Un día dijo Miguelito a Mafalda: “Según la familia de mi papá, tengo los ojos de mi abuelo, la caminada de mi tío Fernando y el mentón de mi papá. Según la familia de mi mamá, tengo la nariz de mi otro abuelo, la frente de mamá y la sonrisa de mi tía Martita.” Y concluyó, triste: “Mirá vos, la de gente que hace falta para que al final uno ni siquiera se parezca a uno, ¿no?”

Jesús, el hijo de José. El reto de José era que Jesús fuera conocido no por parecerse a él, ni por ser su hijo, sino que fuera conocido por sí mismo, por su personalidad, por sus obras, por su mensaje. Es el reto de todos los papás, porque así es Dios con nosotros. Siempre seremos sus hijos, pero espera que nos hagamos cargo con dignidad de nuestra propia vida y de nuestra propia historia. 
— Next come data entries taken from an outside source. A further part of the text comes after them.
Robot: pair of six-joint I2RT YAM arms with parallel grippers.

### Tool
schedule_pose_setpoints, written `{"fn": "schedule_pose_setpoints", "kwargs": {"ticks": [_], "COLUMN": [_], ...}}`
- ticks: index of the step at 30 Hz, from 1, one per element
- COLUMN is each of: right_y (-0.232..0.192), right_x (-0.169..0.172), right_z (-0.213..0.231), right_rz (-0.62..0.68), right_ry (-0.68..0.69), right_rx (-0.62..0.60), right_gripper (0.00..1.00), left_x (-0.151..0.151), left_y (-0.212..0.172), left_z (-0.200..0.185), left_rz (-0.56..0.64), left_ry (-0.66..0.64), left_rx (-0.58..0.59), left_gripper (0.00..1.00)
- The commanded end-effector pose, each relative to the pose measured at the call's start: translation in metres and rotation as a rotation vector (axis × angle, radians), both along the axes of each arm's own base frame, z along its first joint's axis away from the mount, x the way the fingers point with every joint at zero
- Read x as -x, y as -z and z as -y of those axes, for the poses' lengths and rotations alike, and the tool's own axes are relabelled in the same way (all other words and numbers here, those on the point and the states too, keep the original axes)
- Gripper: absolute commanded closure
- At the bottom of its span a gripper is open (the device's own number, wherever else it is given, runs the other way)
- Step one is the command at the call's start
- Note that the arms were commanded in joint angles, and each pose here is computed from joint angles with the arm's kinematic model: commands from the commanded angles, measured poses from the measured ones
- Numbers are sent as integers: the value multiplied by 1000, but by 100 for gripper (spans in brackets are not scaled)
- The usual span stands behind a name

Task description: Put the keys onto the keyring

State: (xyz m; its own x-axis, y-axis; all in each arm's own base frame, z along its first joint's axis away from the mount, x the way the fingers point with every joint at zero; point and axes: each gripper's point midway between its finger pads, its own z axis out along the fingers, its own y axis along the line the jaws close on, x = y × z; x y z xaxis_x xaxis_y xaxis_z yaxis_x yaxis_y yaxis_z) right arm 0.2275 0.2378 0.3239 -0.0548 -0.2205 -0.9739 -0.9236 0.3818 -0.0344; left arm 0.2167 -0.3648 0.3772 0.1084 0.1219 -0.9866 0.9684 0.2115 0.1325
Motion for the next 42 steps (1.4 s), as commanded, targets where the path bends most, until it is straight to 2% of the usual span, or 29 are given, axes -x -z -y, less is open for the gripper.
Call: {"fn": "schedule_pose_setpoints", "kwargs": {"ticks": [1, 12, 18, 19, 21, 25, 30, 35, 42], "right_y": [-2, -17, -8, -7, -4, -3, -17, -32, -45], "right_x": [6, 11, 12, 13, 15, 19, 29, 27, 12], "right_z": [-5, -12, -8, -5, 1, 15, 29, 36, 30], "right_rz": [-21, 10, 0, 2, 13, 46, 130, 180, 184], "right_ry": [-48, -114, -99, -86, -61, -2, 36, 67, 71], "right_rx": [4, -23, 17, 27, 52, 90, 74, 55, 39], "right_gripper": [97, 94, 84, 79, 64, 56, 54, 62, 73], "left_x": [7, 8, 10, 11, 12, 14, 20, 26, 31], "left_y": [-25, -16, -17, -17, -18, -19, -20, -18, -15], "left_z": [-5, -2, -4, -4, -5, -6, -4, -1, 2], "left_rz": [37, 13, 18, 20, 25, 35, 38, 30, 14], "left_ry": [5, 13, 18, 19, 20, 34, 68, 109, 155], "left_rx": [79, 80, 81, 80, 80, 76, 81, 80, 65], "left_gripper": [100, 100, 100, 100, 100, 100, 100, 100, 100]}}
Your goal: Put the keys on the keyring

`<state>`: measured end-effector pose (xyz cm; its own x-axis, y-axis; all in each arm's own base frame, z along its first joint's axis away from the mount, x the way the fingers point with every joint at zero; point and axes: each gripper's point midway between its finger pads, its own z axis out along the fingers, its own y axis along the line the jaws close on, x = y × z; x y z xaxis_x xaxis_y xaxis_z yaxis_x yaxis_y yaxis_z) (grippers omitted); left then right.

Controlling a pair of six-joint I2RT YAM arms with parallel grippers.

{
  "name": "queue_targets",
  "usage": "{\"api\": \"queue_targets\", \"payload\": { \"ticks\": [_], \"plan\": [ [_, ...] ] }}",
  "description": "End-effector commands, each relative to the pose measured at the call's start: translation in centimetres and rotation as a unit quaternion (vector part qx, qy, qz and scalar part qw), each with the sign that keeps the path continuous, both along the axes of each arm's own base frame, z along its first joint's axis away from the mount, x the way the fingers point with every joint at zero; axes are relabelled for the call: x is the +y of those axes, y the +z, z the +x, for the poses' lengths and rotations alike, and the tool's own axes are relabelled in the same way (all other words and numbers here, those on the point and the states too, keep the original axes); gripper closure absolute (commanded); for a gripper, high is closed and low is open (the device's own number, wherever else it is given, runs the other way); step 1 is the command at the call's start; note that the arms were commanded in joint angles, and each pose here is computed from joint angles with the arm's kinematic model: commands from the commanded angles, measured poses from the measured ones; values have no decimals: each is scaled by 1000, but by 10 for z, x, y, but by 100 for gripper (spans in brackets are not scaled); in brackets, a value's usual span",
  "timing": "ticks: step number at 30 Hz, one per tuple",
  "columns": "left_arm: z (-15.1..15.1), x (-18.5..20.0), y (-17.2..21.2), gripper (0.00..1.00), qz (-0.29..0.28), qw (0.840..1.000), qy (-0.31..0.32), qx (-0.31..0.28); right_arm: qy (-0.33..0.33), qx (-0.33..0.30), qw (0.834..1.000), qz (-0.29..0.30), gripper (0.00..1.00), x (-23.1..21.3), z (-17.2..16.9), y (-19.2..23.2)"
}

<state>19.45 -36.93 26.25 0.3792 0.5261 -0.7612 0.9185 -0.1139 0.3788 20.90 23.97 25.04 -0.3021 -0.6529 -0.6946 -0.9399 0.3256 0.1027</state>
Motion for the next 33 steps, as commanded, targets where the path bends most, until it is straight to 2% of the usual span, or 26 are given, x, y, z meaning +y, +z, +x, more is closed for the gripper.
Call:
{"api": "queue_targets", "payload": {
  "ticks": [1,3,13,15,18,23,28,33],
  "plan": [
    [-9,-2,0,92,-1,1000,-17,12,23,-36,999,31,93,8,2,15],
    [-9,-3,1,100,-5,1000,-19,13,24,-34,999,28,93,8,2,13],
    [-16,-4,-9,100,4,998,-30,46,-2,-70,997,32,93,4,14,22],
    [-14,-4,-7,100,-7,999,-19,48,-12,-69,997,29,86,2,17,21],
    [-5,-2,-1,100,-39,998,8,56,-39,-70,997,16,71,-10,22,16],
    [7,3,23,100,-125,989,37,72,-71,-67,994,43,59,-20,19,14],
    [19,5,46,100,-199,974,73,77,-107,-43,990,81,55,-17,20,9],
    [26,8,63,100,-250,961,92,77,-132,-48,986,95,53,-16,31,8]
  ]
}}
Corre en las redes sociales la imagen de un letrero en la puerta de la escuela, pidiendo a los papás que si sus hijos olvidaron la tarea o el desayuno, ¡que no los lleven!, que dejen que sus hijos aprendan a resolver sus propios problemas. Y es verdad, la sobreprotección nos hace inútiles. Un poco de hambre, un poco de frío, un poco de adversidad, nos hace más fuertes, más valientes y más creativos. Así crecemos. Hay otras imágenes que muestran a un señor de cuarenta años pidiendo a mamá permiso para ir a una fiesta. La mamá lo deja, ¡con la condición de que no regrese! El reto: ser adultos. Como Jesús, con su grandeza y su estatura.